Work task: Each entry should be returned exactly as written, with no pictures carried over.

Given data:
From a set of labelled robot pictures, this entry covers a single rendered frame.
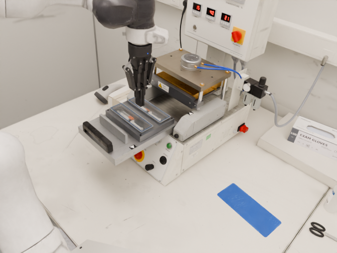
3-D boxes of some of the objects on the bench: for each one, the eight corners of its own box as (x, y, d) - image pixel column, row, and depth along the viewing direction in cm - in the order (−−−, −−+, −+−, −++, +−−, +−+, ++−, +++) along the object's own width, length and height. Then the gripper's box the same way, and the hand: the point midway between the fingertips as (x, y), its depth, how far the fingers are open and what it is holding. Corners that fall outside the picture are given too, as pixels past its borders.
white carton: (294, 127, 145) (299, 114, 140) (345, 147, 136) (352, 134, 131) (286, 140, 137) (292, 127, 132) (340, 162, 127) (348, 149, 123)
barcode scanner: (123, 87, 171) (122, 75, 166) (132, 93, 167) (132, 80, 162) (93, 100, 159) (91, 87, 154) (102, 107, 155) (101, 93, 150)
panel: (114, 143, 134) (128, 105, 128) (161, 183, 118) (178, 142, 112) (111, 144, 132) (124, 105, 126) (157, 184, 116) (175, 142, 110)
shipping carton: (135, 95, 165) (135, 81, 160) (151, 106, 159) (151, 91, 153) (107, 108, 154) (106, 93, 149) (123, 120, 148) (123, 105, 142)
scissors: (307, 231, 105) (308, 230, 105) (311, 220, 109) (312, 219, 109) (350, 254, 100) (351, 253, 100) (352, 242, 104) (353, 240, 103)
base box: (192, 100, 166) (196, 72, 155) (249, 133, 146) (259, 104, 135) (112, 142, 135) (110, 110, 124) (171, 192, 115) (174, 160, 104)
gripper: (148, 32, 100) (147, 94, 115) (115, 41, 92) (118, 106, 107) (164, 40, 96) (160, 102, 110) (130, 50, 88) (131, 116, 103)
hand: (139, 96), depth 107 cm, fingers closed
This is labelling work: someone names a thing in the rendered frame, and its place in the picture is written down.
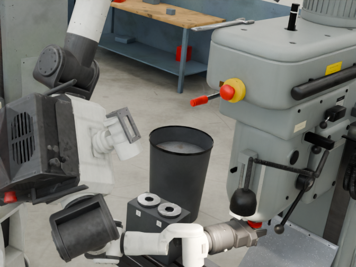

Task solution:
From a set of labelled robot pictures, this entry covers a single rendered frame.
3-D boxes of some of the objects on the bench: for each one, the eight corners of its own box as (x, y, d) - image pixel column, row, and depth along the viewing direction in cm - in the order (−−−, −−+, −+−, −++, +−−, +−+, ++−, +++) along the object's own width, length and height. Then the gripper's box the same way, and the hand: the point midway between the fingertips as (x, y), its depth, how far the fingers are open and what it is holding. Corners that fall outside the picture are given too, as pixels past its borders.
white carton: (294, 127, 145) (299, 114, 140) (345, 147, 136) (352, 134, 131) (286, 140, 137) (292, 127, 132) (340, 162, 127) (348, 149, 123)
barcode scanner: (123, 87, 171) (122, 75, 166) (132, 93, 167) (132, 80, 162) (93, 100, 159) (91, 87, 154) (102, 107, 155) (101, 93, 150)
panel: (114, 143, 134) (128, 105, 128) (161, 183, 118) (178, 142, 112) (111, 144, 132) (124, 105, 126) (157, 184, 116) (175, 142, 110)
shipping carton: (135, 95, 165) (135, 81, 160) (151, 106, 159) (151, 91, 153) (107, 108, 154) (106, 93, 149) (123, 120, 148) (123, 105, 142)
scissors: (307, 231, 105) (308, 230, 105) (311, 220, 109) (312, 219, 109) (350, 254, 100) (351, 253, 100) (352, 242, 104) (353, 240, 103)
base box: (192, 100, 166) (196, 72, 155) (249, 133, 146) (259, 104, 135) (112, 142, 135) (110, 110, 124) (171, 192, 115) (174, 160, 104)
gripper: (148, 32, 100) (147, 94, 115) (115, 41, 92) (118, 106, 107) (164, 40, 96) (160, 102, 110) (130, 50, 88) (131, 116, 103)
hand: (139, 96), depth 107 cm, fingers closed
This is labelling work: someone names a thing in the rendered frame, and its place in the picture is written down.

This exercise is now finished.